◆ Task: Pictures must not appear in the copy. Reproduce exactly, and only, the lines from the one with "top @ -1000" through the end of the data below.

◆ Stored data:
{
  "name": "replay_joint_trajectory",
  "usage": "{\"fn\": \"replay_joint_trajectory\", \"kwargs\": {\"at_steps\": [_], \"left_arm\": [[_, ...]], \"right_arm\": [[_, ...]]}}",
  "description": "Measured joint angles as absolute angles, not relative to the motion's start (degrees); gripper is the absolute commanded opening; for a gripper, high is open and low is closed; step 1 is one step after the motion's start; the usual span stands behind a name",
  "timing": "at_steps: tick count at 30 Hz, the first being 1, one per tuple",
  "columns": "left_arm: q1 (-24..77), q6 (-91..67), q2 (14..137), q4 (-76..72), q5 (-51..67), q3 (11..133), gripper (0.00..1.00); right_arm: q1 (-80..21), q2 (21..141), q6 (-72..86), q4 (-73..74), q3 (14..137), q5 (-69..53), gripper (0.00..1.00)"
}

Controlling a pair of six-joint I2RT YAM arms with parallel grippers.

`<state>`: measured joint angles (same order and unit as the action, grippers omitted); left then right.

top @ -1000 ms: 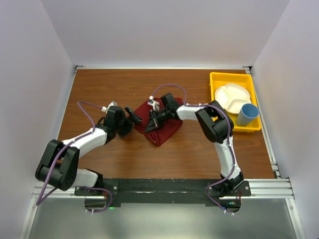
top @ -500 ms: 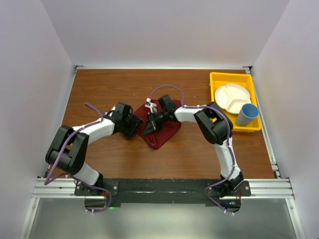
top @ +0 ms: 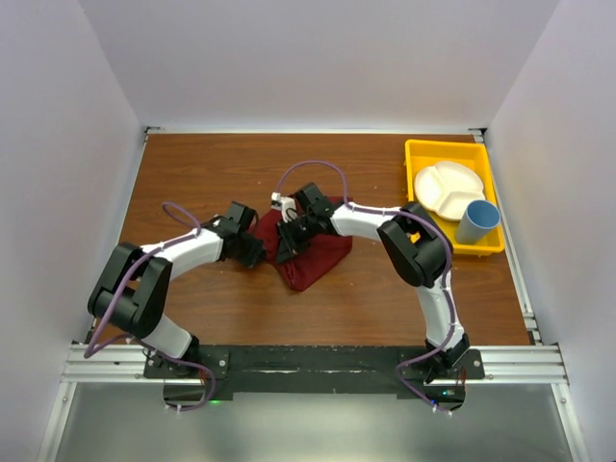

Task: Fold the napkin, place the utensils inside, and roll it up
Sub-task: Roll the napkin with the utensil

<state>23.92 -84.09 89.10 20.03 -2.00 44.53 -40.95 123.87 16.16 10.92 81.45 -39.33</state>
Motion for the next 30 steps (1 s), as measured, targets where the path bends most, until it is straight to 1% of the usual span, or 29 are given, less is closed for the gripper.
{"fn": "replay_joint_trajectory", "kwargs": {"at_steps": [1, 2, 6, 10, 13, 14, 21, 24, 25, 26, 28, 29, 30], "left_arm": [[24.12, -84.47, 88.86, 20.34, -2.0, 44.36, 0.0], [24.38, -84.88, 88.51, 20.67, -1.96, 44.12, 0.0], [25.34, -85.95, 86.96, 23.22, -1.85, 43.27, 0.0], [25.65, -86.89, 85.84, 25.8, -1.48, 43.07, 0.0], [25.65, -87.72, 84.9, 27.03, -0.97, 42.83, 0.0], [25.67, -87.94, 84.55, 27.7, -0.71, 42.76, 0.0], [25.45, -89.03, 82.81, 28.95, 0.78, 42.63, 0.0], [25.23, -89.17, 82.81, 29.34, 1.1, 42.63, 0.0], [25.21, -89.19, 82.81, 29.69, 1.08, 42.63, 0.0], [25.19, -89.19, 82.81, 30.04, 1.1, 42.63, 0.0], [25.19, -89.19, 82.81, 30.61, 1.13, 42.61, 0.0], [25.17, -89.19, 82.81, 30.61, 1.13, 42.44, 0.0], [25.15, -89.19, 82.81, 30.61, 1.13, 42.33, 0.02]], "right_arm": [[-41.58, 123.17, 15.25, 11.99, 81.45, -37.6, 0.33], [-42.3, 122.41, 14.39, 13.13, 81.43, -35.86, 0.44], [-45.74, 118.72, 10.81, 17.28, 80.9, -28.97, 0.62], [-49.17, 115.13, 7.27, 18.55, 78.46, -21.8, 0.69], [-51.68, 113.06, 5.72, 16.88, 75.7, -16.91, 0.71], [-52.64, 112.2, 5.39, 15.73, 74.5, -14.37, 0.75], [-59.11, 110.24, 2.94, 9.69, 69.34, 1.85, 0.73], [-62.17, 110.26, 1.69, 7.79, 68.25, 8.29, 0.67], [-62.87, 110.26, 1.5, 7.42, 68.16, 9.78, 0.53], [-63.29, 110.26, 1.43, 7.18, 68.12, 10.87, 0.41], [-63.94, 110.52, 1.19, 6.57, 68.03, 12.73, 0.25], [-64.07, 110.67, 1.19, 6.17, 67.99, 13.1, 0.12], [-64.18, 110.8, 1.21, 6.04, 67.99, 13.43, 0.06]]}}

◆ Result:
top @ -1000 ms: 
top @ -500 ms: 
top @ +0 ms: 

Task: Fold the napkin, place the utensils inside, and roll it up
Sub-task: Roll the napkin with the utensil

<state>23.92 -84.09 89.10 20.03 -2.00 44.53 -40.95 123.87 16.16 10.92 81.45 -39.33</state>
Motion for the next 30 steps (1 s), as measured, targets where the path bends most, until it is straight to 1% of the usual span, or 29 are given, less is closed for the gripper.
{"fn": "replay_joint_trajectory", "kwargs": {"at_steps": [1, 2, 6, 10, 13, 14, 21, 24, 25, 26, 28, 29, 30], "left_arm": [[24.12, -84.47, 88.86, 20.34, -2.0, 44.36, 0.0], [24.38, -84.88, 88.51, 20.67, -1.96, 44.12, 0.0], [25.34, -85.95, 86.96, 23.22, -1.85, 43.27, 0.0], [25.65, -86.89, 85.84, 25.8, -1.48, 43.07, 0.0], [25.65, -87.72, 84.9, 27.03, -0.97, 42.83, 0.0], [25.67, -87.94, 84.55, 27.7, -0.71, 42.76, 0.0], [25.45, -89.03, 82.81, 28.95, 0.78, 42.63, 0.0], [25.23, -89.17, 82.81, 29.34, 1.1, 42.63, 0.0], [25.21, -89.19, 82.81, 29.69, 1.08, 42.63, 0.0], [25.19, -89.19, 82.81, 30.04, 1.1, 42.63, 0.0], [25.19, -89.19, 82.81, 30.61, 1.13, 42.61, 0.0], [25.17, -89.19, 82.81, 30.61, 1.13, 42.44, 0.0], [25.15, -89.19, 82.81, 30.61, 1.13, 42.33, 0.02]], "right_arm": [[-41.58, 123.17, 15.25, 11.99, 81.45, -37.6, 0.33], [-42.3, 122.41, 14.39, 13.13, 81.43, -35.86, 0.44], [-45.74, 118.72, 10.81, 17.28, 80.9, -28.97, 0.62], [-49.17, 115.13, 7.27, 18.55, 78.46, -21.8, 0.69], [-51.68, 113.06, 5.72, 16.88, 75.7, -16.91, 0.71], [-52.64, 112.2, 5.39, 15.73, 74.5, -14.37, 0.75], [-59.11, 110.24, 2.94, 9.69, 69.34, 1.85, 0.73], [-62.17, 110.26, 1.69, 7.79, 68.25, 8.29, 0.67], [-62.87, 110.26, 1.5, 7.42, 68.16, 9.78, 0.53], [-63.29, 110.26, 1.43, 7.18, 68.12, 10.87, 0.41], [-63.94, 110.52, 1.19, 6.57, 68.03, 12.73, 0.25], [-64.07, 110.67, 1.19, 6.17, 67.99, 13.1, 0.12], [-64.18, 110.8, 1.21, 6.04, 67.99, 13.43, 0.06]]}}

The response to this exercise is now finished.